Je ne peux pas accepter cet argument, certainement pas de la manière générale avec laquelle il a été défendu.

  1. D'emblée, je note qu'il est douteux, à mon avis, que ce soit effectivement la règle établie dans l'affaire Ilan, même en ce qui concerne la cause du conflit d'intérêts discuté ici.
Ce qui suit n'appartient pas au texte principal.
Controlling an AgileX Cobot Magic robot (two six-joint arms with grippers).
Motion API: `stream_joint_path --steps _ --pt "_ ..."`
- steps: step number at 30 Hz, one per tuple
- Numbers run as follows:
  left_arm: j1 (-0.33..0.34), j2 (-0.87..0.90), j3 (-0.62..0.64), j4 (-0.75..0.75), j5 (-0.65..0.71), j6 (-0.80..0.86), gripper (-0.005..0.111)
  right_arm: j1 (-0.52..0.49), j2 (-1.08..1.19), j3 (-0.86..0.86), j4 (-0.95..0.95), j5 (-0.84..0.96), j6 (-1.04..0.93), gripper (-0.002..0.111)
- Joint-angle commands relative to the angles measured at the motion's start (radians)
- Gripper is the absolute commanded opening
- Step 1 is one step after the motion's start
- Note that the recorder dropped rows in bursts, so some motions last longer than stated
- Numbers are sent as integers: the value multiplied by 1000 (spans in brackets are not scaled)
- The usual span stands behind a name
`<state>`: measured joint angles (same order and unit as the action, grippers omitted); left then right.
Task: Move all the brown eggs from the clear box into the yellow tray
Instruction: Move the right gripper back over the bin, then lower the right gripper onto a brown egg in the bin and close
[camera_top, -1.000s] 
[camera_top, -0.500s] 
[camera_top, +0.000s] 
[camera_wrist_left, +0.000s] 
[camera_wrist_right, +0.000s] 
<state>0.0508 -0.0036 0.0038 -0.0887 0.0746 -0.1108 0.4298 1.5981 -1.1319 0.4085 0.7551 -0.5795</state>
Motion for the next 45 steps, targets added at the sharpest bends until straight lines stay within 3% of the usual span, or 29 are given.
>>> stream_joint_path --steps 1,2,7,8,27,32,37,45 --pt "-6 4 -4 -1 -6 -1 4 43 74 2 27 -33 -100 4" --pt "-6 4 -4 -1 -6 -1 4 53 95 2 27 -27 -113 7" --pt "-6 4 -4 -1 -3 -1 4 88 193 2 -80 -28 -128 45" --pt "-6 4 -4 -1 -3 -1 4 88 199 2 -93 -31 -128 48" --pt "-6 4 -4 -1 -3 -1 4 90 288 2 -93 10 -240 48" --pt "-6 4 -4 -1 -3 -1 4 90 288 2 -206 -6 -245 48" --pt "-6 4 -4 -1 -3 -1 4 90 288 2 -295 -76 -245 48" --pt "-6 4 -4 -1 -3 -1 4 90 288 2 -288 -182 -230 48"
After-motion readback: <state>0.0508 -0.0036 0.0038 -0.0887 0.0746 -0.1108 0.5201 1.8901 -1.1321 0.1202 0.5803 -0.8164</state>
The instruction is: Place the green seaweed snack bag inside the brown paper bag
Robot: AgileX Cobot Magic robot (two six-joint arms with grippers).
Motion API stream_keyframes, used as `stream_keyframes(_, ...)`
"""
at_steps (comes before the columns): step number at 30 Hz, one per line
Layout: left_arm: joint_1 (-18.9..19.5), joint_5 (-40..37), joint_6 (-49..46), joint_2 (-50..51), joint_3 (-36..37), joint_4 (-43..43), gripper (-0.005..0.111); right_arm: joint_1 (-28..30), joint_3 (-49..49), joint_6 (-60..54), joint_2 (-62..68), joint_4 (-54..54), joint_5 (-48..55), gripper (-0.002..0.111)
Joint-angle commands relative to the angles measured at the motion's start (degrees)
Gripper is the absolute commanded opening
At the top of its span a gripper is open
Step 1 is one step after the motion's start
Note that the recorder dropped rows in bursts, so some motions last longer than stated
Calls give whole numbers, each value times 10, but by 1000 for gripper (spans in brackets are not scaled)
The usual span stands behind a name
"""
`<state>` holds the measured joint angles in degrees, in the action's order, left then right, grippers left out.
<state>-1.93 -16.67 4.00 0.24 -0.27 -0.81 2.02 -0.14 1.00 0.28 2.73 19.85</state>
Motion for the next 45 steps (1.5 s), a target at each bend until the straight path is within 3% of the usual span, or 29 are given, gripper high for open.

Ainsi, dans l'affaire Ilan, immédiatement après les propos cités ci-dessus, le juge   Cheshin a ensuite noté que, dans les circonstances de cette affaire, il était juste et approprié de renvoyer l'audience devant la Cour régionale du travail, afin qu'elle établisse des constatations factuelles claires quant à l'effet réel des membres du comité entachés par un conflit d'intérêts sur la discrétion des autres membres du comité (ibid., aux pp.  843-845 ; même si, en ce cas, la Cour s'est abstenue de le faire, Cela était uniquement dû au temps écoulé depuis les délibérations du comité).  Il semble donc que le juge M.  Cheshin n'ait pas non plus considéré sa décision comme une règle générale et catégorique, selon laquelle un conflit d'intérêts chez un membre « infecte » nécessairement les autres membres de l'assemblée, mais cherchait finalement à examiner si cette influence avait effectivement été réalisée.

De plus, même si je suppose, sans établir de précédent sur la question, que c'est bien la règle établie dans l'affaire Ilan concernant la cause du conflit d'intérêts, je ne crois pas qu'il y ait place à appliquer une règle similaire, de manière générale, au motif des considérations superflues également.  Cela s'explique par le fait que, à la base de la cause du conflit d'intérêts, se trouve une raison particulière, tout aussi hors sujet pour notre affaire : la préservation de l'apparence de justice et la confiance du public dans les autorités (voir, par exemple : Haute Cour de justice 8467/10 Zik Dinur Ltd.  c.  Ministre de l'Industrie, du Commerce et du Travail, paragraphe 44 du jugement du juge A.  Vogelman et les références [Nevo] (29 novembre 2011)).  Cette raison peut justifier une approche stricte et empêcher le mandat d'un seul membre entaché par un conflit d'intérêts, au sens de « prévenir le mal avant qu'il n'arrive » (Haute Cour de justice 531/79 faction « Likoud » dans la municipalité de Petah Tikva c.  Conseil municipal de Petah Tikva, IsrSC 34(2) 566,572 (1980)).  Cependant, une fois que nous souhaitons examiner rétroactivement, après coup, si une décision déjà prise est entachée par une considération superflue, la considération de l'apparence de justice perd une partie de son poids, et elle doit être pesuée face à la signification et aux conséquences d'annuler une décision déjà rendue.  Par conséquent, à mon avis, la question de savoir si la considération étrangère a effectivement été dominante dans la décision effectivement prise devrait être placée au centre (pour cette différence entre le fondement des considérations étrangères et la cause du conflit d'intérêts, voir : Haute Cour de justice 427-10-25 The Movement for Quality Government in Israel (NPO) c.  Gouvernement d'Israël, paragraphe 49 du jugement du Vice-Président c.  Sohlberg [Nevo] (28 décembre 2025) ; Haute Cour de justice 415/19 Levy c.  Ministre de l'Intérieur, paragraphe 19 du jugement du juge M.  Mazuz [Nevo] (21 avril 2020)).